What A Mess!

What A Mess!

By Peter Tchir of Academy Securities

I’ve been more confused than usual by markets since late last week. I am struggling to figure out the “tell” in what seems like very confusing, messy and even unusual markets. On the war front and longer term ramifications of sanctions, Who Needs Who? Sums it up well.  In the meantime, let’s just run through a few things I find most confusing.

In the U.S. we have 7s and 10s inverted. We have 20s and 30s inverted. I cannot think of a any rate cycle scenario this represents, except for ones so convoluted that I can’t bring myself to discuss them. It also worth pointing out that no other major sovereign debt curve has that many kinks. This is unique to the U.S. and is tied, I suppose, to buying behavior (10s and 30s are what buyers get forced into). I cannot help but shake the feeling that these kinks and the relative wide bid/offer spreads in off the run bonds, indicate a depressingly low level of “true” liquidity.

Oil prices seem to have some effect on the “risk-off” or “risk-on” tone, but the direction of oil prices seems to matter more than the magnitude of any move. The link is weak at best, but it really seems as though some algo is triggered by whether oil is up or down, not by how much it is up or down (helps explain why WTI is closing in on recent highs, but equities are substantially above their lows).

Back to rates. Rates used to move higher with commodity prices (inflation). That relationship seems flimsy at best. I’m old enough to remember when higher yields used to spook big tech stocks (maybe because that was only a couple of weeks ago). Now we seem to be in more of a “risk-on” or “risk-off” mode.

We need to fight housing cost inflation, right as housing might be rolling over? New home and existing home sales have slowed. According to bankrate.com the national average for 30 year mortgages has surged from 3.07% in November to 4.53% now! And it isn’t just 30 year rates that have surged, all across the curve mortgage rates have increased. Refinancing activity has plunged. I cannot help but wonder if we got so far behind the curve, we missed the curve entirely?

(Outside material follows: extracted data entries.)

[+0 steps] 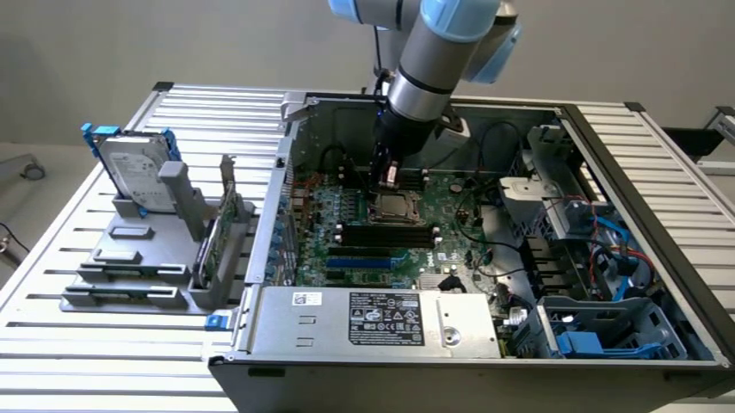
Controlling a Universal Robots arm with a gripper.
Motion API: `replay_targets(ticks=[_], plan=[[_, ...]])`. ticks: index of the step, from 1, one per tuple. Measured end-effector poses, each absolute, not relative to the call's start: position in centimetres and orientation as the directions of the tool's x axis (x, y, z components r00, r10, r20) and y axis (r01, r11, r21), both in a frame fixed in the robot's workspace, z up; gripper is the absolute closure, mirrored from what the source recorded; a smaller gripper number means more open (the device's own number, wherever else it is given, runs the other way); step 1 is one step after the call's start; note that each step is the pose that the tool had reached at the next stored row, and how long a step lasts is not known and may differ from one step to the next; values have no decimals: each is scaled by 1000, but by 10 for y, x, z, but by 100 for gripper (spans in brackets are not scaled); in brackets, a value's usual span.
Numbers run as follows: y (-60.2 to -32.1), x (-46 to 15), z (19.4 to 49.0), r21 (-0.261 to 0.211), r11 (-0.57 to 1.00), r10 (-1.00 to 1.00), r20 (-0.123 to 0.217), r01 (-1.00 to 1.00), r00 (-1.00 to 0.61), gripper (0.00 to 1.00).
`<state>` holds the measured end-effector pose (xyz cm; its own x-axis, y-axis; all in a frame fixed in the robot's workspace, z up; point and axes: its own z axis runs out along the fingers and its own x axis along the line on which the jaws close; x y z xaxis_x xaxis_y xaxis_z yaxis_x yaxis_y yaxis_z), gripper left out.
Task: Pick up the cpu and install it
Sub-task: 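Close the cpu cover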
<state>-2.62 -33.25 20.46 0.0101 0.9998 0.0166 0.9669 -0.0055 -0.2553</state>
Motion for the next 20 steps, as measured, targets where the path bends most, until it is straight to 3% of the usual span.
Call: replay_targets(ticks=[16, 20], plan=[[-349, -52, 220, -265, -4, 1000, 22, 964, 11, 89], [-351, -62, 224, -272, 0, 999, 38, 962, 11, 89]])
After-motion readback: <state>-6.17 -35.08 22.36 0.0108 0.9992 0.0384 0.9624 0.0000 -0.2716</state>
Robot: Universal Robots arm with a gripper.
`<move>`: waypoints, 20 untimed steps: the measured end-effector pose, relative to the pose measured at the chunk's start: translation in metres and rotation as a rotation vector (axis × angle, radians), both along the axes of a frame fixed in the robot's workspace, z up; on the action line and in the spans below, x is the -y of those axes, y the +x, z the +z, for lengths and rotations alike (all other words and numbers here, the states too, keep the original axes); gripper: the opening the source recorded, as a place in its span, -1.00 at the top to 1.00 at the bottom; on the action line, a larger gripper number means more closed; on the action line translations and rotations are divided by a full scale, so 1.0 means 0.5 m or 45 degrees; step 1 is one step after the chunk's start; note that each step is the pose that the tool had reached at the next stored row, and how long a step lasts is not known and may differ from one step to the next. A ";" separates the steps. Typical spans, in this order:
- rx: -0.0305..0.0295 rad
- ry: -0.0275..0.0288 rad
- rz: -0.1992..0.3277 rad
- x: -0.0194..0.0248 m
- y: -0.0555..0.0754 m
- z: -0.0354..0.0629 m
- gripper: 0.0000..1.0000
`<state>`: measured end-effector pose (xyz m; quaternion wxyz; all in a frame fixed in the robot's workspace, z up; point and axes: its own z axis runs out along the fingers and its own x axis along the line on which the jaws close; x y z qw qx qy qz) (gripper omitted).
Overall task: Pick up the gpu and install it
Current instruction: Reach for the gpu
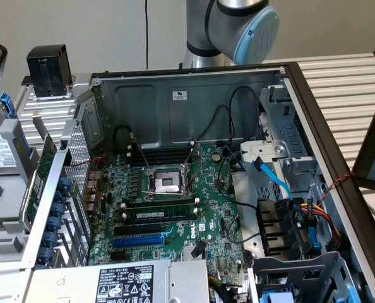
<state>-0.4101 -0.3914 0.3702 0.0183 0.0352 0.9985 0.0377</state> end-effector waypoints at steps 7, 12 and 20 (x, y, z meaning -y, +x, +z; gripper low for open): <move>0.0027 0.0001 0.000 -0.0001 -0.004 -0.002 0.28; 0.0414 0.0000 0.000 -0.0055 -0.020 -0.008 0.15; 0.0557 -0.0002 0.000 -0.0123 -0.044 -0.034 0.15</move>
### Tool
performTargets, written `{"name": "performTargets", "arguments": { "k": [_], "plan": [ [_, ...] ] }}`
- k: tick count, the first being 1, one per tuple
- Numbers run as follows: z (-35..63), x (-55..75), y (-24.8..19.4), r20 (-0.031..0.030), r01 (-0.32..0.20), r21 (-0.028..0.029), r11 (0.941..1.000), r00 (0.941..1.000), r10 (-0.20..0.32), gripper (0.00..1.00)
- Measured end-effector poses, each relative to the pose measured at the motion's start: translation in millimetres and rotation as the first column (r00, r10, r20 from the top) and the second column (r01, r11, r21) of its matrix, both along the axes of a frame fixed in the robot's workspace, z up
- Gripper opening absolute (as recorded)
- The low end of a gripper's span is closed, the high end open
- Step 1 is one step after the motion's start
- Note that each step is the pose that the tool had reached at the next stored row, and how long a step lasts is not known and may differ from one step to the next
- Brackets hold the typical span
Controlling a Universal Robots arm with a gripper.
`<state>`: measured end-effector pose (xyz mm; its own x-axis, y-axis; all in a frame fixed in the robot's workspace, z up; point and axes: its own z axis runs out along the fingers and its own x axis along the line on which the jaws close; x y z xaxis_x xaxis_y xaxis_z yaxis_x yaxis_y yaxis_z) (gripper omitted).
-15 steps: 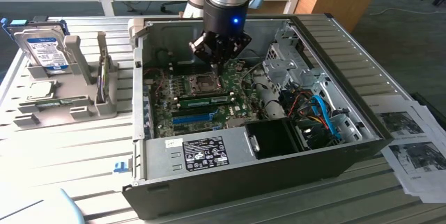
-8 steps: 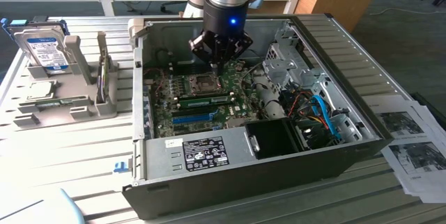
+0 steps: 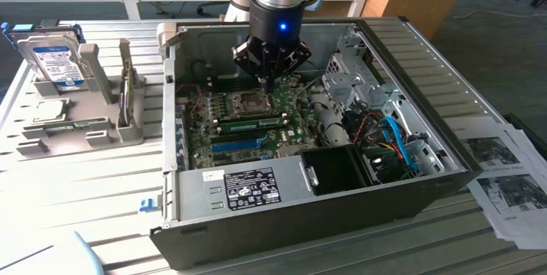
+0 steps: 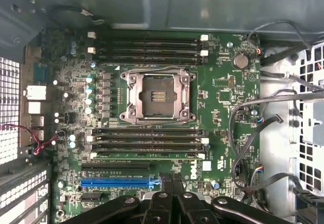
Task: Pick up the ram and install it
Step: 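Press down the ram until it locks into place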
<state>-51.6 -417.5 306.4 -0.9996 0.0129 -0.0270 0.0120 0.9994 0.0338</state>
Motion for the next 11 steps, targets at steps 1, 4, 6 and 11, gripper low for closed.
{"name": "performTargets", "arguments": {
  "k": [1,4,6,11],
  "plan": [
    [0.0,0.0,0.0,0.0000,0.000,0.0000,1.0000,1.0000,0.000,0.09],
    [0.0,0.0,0.0,0.0000,0.000,0.0000,1.0000,1.0000,0.000,0.09],
    [0.0,0.1,0.0,-0.0022,0.000,0.0000,1.0000,1.0000,0.000,0.09],
    [0.0,1.4,0.0,-0.0186,0.000,0.0000,1.0000,0.9998,0.000,0.09]
  ]
}}
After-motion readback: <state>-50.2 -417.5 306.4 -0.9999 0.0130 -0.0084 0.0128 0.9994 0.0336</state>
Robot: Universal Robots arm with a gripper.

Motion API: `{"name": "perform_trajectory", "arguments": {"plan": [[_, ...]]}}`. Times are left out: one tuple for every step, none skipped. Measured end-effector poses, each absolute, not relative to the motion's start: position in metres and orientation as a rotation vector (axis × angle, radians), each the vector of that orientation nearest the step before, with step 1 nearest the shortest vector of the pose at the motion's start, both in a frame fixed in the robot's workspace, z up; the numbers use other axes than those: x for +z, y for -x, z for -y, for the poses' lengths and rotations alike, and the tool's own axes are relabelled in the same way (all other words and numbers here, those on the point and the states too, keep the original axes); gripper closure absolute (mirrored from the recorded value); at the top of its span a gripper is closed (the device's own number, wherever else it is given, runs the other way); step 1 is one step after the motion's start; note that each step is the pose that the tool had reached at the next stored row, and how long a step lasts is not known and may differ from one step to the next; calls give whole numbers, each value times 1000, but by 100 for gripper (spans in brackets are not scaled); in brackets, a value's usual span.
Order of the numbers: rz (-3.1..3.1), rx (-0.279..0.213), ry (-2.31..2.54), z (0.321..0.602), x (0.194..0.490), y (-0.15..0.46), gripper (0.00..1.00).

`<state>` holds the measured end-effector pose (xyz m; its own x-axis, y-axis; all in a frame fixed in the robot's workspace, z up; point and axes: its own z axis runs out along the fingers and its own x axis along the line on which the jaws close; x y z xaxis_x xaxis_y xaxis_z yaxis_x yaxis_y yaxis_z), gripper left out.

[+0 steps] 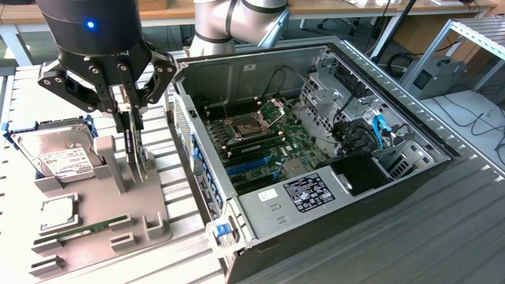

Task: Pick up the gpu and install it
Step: 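Pick up the gpu and move the gpu toward the slot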

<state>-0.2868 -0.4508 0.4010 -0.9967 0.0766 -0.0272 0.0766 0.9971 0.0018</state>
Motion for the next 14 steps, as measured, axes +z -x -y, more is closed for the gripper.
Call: {"name": "perform_trajectory", "arguments": {"plan": [[-3112, 1, -119, 451, 401, 287, 74], [-3112, 1, -119, 451, 401, 287, 74], [-3112, 1, -119, 451, 402, 287, 74], [-3112, 1, -119, 451, 402, 287, 74], [-3112, 1, -119, 451, 402, 287, 74], [-3112, 1, -119, 451, 402, 287, 74], [-3112, 1, -119, 451, 403, 287, 74], [-3112, 1, -119, 451, 403, 287, 74], [-3112, 1, -119, 451, 403, 287, 74], [-3112, 1, -120, 451, 403, 287, 74], [-3112, 1, -119, 451, 404, 287, 74], [-3112, 1, -119, 451, 404, 287, 74], [-3112, 1, -119, 451, 404, 287, 74], [-3112, 1, -119, 451, 404, 287, 74]]}}
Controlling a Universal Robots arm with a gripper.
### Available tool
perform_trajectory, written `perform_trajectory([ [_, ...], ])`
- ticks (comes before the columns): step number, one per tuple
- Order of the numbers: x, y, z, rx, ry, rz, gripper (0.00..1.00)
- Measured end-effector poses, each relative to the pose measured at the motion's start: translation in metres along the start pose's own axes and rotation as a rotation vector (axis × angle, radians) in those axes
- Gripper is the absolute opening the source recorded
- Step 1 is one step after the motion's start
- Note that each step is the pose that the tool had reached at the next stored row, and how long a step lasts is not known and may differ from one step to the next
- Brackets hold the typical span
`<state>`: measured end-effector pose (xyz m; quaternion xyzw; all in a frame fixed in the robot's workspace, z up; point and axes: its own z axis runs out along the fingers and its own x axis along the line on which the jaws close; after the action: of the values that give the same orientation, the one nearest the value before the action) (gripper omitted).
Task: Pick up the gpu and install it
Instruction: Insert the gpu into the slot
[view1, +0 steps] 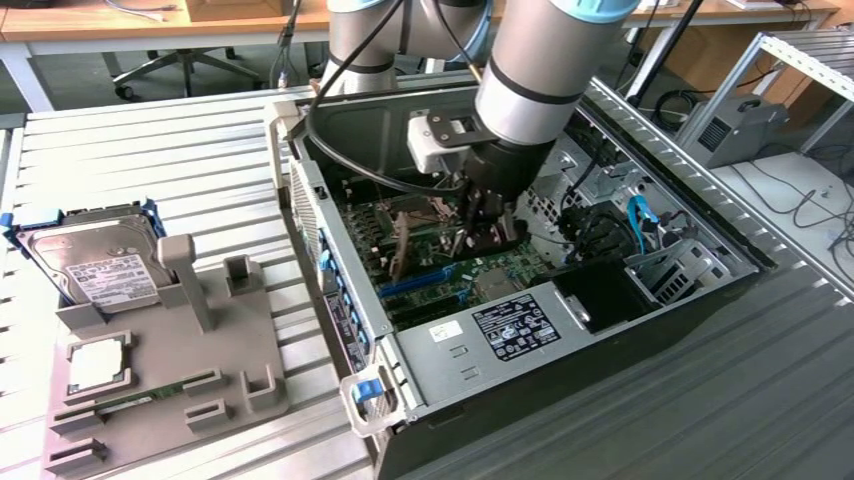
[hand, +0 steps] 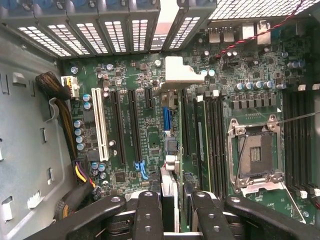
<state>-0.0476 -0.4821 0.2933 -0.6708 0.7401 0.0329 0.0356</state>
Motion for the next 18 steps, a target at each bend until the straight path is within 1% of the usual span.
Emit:
perform_trajectory([
  [18, -0.0008, 0.0054, 0.0014, 0.0, 0.0, 0.0, 0.28],
])
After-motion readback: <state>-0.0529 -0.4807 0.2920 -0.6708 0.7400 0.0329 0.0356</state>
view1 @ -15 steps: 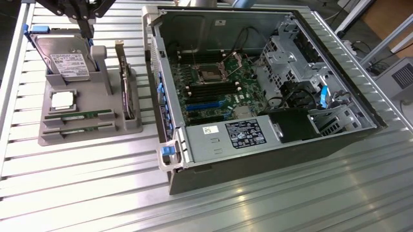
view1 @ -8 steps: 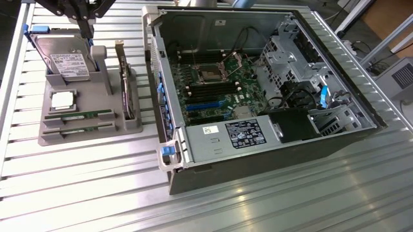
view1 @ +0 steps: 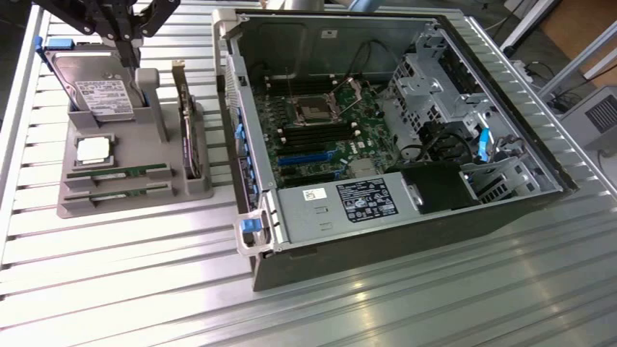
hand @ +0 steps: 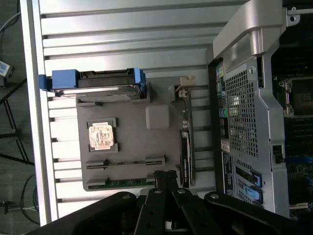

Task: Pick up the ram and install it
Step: 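Reach for the ram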

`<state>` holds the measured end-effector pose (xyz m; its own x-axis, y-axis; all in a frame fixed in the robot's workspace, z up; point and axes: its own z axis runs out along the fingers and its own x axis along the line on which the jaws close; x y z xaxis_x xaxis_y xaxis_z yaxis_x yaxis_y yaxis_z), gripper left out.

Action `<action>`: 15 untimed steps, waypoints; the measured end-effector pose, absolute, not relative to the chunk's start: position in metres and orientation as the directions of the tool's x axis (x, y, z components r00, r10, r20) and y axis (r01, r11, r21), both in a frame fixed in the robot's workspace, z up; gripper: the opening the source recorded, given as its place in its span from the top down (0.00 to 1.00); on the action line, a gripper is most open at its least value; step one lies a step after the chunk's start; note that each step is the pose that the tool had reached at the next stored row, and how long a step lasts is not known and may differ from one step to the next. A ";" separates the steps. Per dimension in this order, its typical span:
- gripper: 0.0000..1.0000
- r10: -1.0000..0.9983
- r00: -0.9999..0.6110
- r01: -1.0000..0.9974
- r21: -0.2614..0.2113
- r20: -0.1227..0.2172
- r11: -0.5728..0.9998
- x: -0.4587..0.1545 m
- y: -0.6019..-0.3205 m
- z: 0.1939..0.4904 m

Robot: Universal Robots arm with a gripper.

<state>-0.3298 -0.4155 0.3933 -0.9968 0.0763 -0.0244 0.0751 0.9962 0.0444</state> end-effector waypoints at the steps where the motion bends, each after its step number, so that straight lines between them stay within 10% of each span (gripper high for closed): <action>1: 0.90 0.076 -0.997 0.075 0.045 -0.025 0.996 -0.330 -0.419 0.393; 15: 0.90 0.076 -0.997 0.075 0.044 -0.024 0.996 -0.330 -0.458 0.393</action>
<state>-0.3298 -0.4581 0.3933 -0.9968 0.0764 -0.0244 0.0752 0.9962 0.0444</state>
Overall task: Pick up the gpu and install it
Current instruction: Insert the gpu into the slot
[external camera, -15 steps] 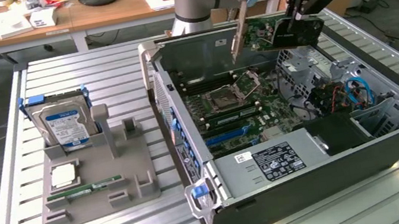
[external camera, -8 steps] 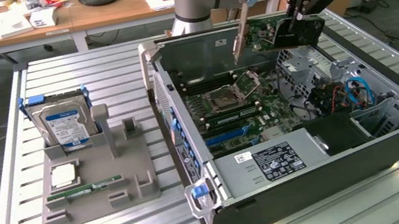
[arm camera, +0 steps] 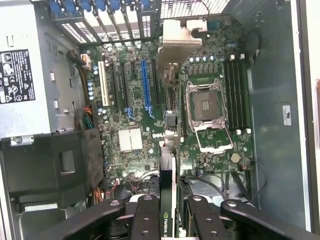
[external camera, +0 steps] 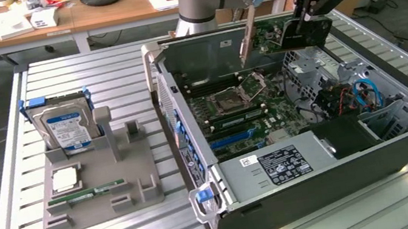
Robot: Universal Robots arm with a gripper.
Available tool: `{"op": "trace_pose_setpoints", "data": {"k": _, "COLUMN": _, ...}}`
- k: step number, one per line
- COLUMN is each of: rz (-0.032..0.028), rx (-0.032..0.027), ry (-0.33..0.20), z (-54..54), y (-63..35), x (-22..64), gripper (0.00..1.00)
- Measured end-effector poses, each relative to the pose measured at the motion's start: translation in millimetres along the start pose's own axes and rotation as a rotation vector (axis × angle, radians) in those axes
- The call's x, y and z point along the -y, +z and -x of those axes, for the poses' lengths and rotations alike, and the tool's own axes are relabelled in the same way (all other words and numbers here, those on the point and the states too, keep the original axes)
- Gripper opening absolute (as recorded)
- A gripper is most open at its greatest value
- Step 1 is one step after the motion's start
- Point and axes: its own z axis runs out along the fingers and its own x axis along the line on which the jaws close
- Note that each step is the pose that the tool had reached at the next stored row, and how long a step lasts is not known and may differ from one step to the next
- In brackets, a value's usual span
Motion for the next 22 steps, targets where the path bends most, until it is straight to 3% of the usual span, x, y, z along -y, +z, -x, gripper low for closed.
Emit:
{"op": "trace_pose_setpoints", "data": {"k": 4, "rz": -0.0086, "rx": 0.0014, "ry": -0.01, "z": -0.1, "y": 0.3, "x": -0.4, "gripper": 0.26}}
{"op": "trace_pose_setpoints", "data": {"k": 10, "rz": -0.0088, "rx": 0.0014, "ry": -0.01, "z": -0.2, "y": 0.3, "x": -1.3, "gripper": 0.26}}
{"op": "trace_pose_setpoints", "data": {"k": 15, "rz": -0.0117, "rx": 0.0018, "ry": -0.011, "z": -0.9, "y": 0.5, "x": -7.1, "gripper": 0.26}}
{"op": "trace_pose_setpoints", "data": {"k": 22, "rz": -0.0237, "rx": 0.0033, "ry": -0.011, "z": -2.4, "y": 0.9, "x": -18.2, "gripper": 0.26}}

Ignoring the pandemic, you have to go back to early 2016 since the Chicago Fed’s Financial Condition index was less easy than today! Basically, financial conditions have tightened (they are still “easy” just a lot less easy) and back in late 2018, the tightening to less easy conditions caused the Fed to halt their tightening. Now, we are just beginning!

Credit, after a strong rally, has resumed some outflows in the high yield bond market (leveraged loan funds and floating rate funds continue to see inflows). But the underlying conditions seem even stranger than that as liquidity for any individual credit seems very low (in credit, more than anywhere, liquidity is abysmal in both directions).

China was “un-investable” two weeks ago, now a market darling? I see nothing that shows China deviating from the shift to an “internal” centric policy. Please see China’s Going Away Party.

With all this going on, I’m stuck in the view that we are still in a bear market for risk but am reminded how powerful bear market rallies can be! The S&P 500 is about even on the week, though it feels like it up 5% to me!

From a macro perspective, I think the one thing markets struggle with, more than anything is rapidly shifting correlations. Yes, volatility spikes are painful, but usually manageable. When correlations shift or behave randomly, it is difficult for many macro funds to trade successfully. It seems that we are still in that sort of period – which may explain what seemed like a relentless short covering bid.

On the rates side of things, I am trying to see if there is any evidence of selling by foreign central banks – with China as the focal point, but also the Saudis, who seem to be in discussions about selling more oil to China and doing it in yuan rather than dollars.